Only lines holding "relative" are wanted; copy each of them from the records below.
----- Entries provided
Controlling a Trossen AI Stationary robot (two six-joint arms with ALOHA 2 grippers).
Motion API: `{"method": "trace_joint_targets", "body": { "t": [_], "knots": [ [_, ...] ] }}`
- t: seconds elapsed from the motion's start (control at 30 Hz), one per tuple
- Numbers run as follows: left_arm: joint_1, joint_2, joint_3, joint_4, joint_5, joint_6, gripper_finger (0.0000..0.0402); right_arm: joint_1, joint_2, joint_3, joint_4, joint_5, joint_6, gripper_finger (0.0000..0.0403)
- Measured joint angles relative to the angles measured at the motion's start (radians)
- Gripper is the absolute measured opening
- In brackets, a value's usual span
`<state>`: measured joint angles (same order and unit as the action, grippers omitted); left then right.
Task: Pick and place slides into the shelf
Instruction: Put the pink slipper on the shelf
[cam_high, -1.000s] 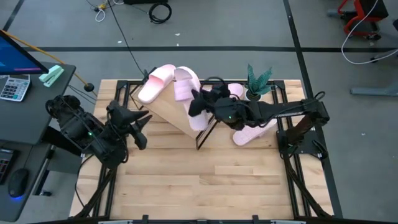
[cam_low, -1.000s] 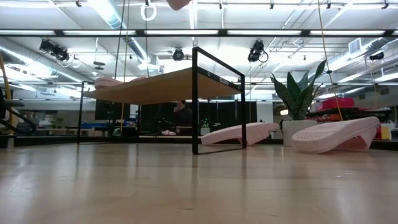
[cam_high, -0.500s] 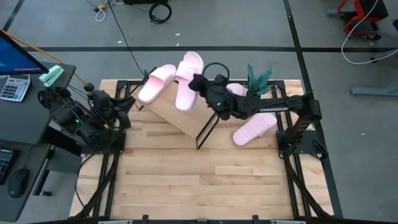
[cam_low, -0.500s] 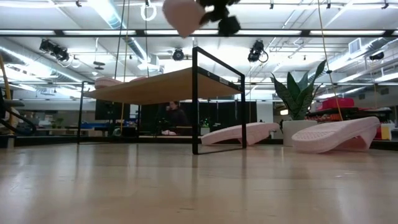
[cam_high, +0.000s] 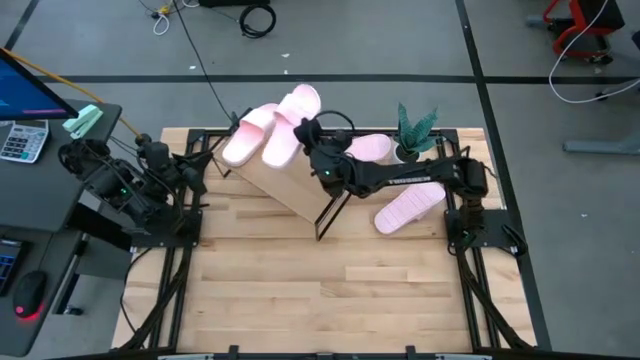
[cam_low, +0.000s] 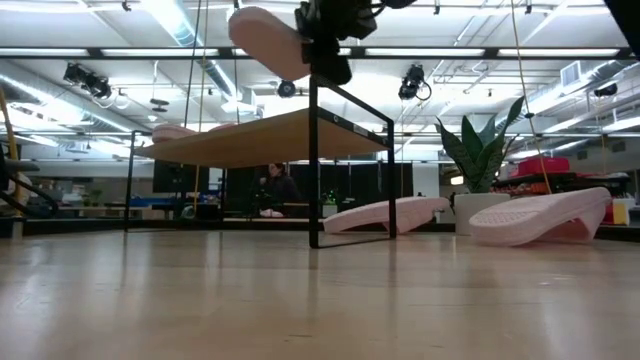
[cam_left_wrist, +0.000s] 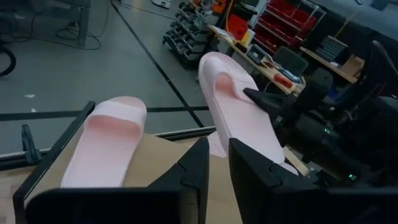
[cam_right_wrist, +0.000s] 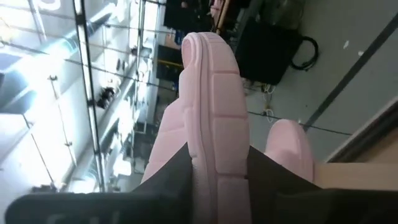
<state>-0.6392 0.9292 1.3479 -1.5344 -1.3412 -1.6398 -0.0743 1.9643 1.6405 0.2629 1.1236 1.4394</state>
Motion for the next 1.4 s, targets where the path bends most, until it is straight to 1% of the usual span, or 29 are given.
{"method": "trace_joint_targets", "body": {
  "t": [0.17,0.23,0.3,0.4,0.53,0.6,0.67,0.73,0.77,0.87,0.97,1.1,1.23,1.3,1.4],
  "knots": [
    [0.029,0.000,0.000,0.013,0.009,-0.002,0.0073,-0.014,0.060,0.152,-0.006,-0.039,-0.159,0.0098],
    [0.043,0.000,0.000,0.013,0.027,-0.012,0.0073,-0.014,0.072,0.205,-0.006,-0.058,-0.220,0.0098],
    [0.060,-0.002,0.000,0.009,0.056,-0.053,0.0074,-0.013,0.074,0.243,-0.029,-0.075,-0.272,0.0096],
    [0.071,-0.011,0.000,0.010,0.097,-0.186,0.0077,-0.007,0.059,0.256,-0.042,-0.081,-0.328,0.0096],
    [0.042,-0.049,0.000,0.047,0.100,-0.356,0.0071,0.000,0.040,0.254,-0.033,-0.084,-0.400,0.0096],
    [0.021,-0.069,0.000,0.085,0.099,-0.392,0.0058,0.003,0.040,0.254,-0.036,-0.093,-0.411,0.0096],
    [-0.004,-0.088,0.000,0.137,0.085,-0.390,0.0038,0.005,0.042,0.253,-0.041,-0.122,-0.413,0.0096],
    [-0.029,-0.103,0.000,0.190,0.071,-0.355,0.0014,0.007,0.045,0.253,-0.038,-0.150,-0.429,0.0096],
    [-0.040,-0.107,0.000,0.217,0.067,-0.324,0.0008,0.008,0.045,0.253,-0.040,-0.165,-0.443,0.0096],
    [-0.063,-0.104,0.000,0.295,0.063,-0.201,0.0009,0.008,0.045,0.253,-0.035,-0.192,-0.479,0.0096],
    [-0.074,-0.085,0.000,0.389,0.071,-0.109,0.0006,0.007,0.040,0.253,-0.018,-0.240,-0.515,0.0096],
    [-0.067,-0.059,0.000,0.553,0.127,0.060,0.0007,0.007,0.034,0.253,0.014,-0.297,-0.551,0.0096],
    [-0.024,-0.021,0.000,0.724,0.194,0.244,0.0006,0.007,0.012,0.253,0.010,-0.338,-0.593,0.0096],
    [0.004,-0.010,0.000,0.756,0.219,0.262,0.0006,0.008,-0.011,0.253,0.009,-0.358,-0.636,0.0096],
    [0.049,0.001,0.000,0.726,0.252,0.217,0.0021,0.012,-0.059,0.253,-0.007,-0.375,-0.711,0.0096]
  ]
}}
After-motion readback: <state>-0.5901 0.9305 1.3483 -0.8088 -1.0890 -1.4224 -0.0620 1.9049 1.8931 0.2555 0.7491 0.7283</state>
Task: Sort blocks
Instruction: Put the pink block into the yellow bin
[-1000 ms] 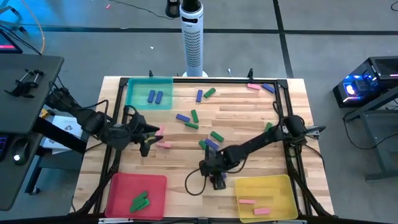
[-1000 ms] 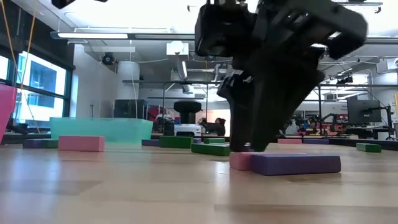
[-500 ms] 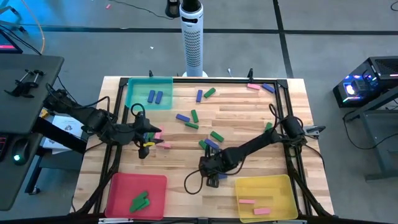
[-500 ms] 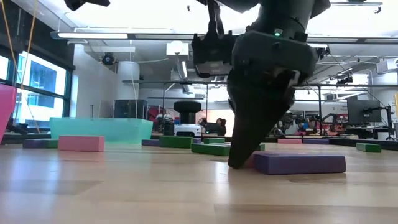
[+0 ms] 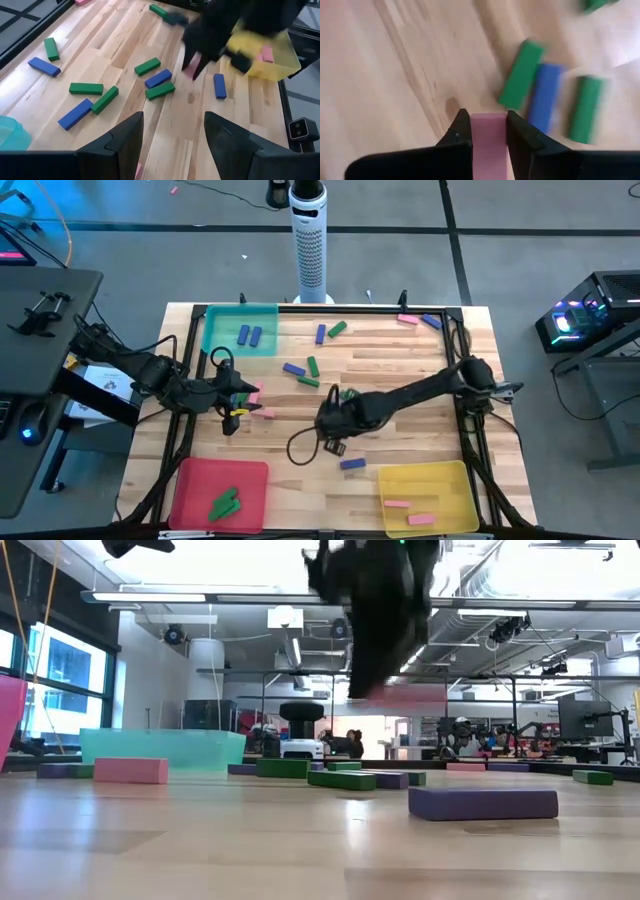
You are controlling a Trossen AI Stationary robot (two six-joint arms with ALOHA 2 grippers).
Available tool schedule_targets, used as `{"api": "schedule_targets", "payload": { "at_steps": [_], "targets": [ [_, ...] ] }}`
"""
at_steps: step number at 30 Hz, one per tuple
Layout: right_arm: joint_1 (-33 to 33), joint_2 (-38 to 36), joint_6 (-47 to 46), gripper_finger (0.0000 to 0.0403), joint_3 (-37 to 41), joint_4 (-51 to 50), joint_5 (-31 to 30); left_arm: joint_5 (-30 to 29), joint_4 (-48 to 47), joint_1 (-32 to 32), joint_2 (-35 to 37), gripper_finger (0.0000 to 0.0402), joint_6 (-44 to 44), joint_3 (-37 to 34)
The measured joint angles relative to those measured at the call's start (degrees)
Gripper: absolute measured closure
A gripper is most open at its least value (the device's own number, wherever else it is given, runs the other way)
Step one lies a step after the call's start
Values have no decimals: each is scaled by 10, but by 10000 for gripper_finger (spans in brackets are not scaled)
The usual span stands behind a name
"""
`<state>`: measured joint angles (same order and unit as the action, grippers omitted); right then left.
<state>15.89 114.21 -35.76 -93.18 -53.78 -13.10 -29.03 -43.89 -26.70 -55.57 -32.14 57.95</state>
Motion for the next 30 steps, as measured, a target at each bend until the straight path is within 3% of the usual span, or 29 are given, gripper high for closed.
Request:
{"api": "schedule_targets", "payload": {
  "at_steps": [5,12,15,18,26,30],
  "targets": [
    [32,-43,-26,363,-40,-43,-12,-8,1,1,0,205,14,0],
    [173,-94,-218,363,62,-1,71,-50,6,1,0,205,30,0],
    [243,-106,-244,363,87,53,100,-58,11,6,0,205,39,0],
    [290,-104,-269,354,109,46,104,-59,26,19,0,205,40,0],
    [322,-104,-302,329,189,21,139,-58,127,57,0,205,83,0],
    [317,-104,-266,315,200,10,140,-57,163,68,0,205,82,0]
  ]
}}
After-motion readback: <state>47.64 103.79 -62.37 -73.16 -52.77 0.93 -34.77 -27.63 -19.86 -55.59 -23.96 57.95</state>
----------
• _Expected output_:
- Measured joint angles relative to the angles measured at the motion's start (radians)
The measured joint angles relative to those measured at the call's start (degrees)

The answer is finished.